Het lagedruksysteem bestaat uit de postcapillaire vaatsegmenten; dit omvat de
venulen , de venen, de grote venenstammen, de rechter harthelft de
longcirculatie, het linker atrium en de linker ventrikel tijdens de diastole. Het
lagedruksyteem bevat 85% van de totale hoeveelheid bloed. Van deze 85% bloed
bevindt zich 25% intrathoracaal en 60% extrathoracaal.
Het lymfesysteem behoort eveneens tot het lagedruksysteem. dit systeem is
parallel geschakeld aan het veneuze deel van de bloedsomloop.
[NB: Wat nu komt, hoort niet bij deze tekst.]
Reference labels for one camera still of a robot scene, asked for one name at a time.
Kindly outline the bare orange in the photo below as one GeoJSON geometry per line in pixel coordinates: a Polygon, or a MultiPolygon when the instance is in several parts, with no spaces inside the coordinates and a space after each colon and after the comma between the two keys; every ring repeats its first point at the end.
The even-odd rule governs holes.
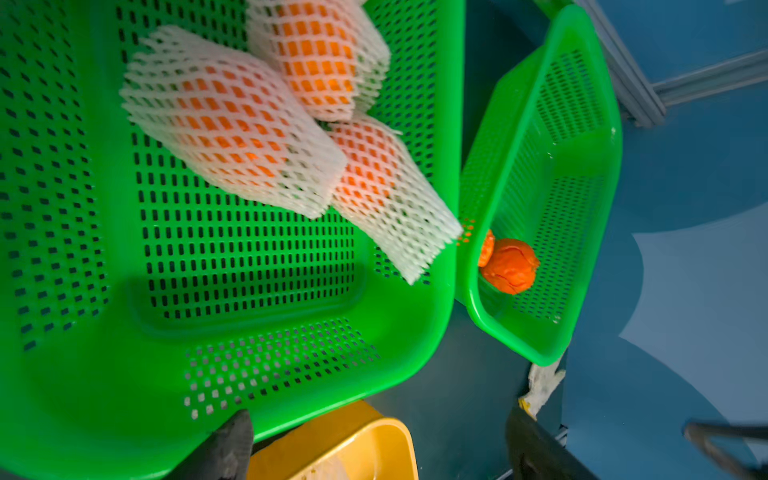
{"type": "Polygon", "coordinates": [[[533,286],[539,266],[539,259],[527,243],[495,239],[493,255],[480,273],[500,292],[517,295],[533,286]]]}
{"type": "Polygon", "coordinates": [[[495,247],[495,236],[491,230],[488,230],[481,248],[481,253],[478,259],[478,267],[484,268],[490,261],[495,247]]]}

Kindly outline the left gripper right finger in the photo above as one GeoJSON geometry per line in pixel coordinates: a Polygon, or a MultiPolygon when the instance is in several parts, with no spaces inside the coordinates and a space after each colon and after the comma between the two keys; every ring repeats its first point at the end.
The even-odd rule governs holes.
{"type": "Polygon", "coordinates": [[[508,416],[505,439],[513,479],[598,479],[520,407],[508,416]]]}

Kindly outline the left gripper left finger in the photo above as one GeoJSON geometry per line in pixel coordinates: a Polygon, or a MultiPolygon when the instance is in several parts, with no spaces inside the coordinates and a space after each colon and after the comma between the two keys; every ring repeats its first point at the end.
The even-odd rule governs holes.
{"type": "Polygon", "coordinates": [[[177,465],[165,479],[246,479],[254,440],[247,410],[237,411],[177,465]]]}

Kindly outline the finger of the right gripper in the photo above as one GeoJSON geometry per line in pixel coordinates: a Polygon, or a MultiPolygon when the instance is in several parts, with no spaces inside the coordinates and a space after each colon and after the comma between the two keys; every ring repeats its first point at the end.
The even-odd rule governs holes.
{"type": "Polygon", "coordinates": [[[767,480],[767,464],[749,467],[718,447],[714,437],[767,441],[767,425],[725,424],[688,422],[683,429],[684,437],[713,463],[736,479],[767,480]]]}
Via het lymfesysteem bereikt ongeveer 10% van het weefselvocht het veneuze
deel van de bloedbaan. Het lymfesysteem bestaat uit lymfevaten en
lymfeknopen.
- De functie van het lymfesysteem benoemen, en de opbouw weergeven.
Functie (blz. 13):
Het lymfesysteem speelt een belangrijke rol bij de huishouding van vocht en
eiwitten in het lichaam. Onder normale omstandigheden functioneert het
lymfesysteem onopgemerkt. Wanneer de lymfestroom vanuit een arm of been
geblokkeerd wordt, neemt de hoeveelheid interstitieel vocht toe en zwelt het
betrokken ledemaat. Belemmering van de lymfeafvloed noemt men
lymfoedeem.
Het lymfesysteem heeft als functie het afvoeren van weefselvocht,
afvalstoffen en afweerstoffen vanuit de weefsels naar de grote
lymfebanen in de borst-, en buikholte.
(weefselvocht bevindt zich in de ruimte tussen de weefselcellen, deze
intercellulaire ruimte wordt aangeduid met interstitium. Lymfe is al het vocht
dat zich in het lymfesysteem bevindt. Op het moment dat weefselvocht
opgenomen is in de lymfecapillair, noem je het lymfe. De samenstelling van de
lymfe is grotendeels dezelfde als die van het betreffende weefselvocht. Behalve
de in weefselvocht aanwezige stoffen kan lymfe ook hormonen, enzymen en
antilichamen bevatten.)
Opbouw (blz. 125):
Lymfevaten:
,Het lymfesysteem is opgebouwd uit lymfebanen en lymfeknopen lymfeknopen
worden vaak lymfeklieren genoemd.
Binnen het lymfesysteem zijn er de lymfecapillairen. Deze lymfecapillairen
bevinden zich rondom de bloedcapillairen. Het zijn ‘blind’ beginnende vaatjes
met vrij grote poriën. De lymfecapillairen bestaan uit een laag endotheelcellen
met een dunne bindweefselmembraan eromheen. Net als bij bloedvaten is het
beter om te spreken van lymfecapillairnetwerken. Deze voeren de lymfe af
naar kleine lymfevaten, die zich op hun beurt verenigen tot grotere lymfevaten.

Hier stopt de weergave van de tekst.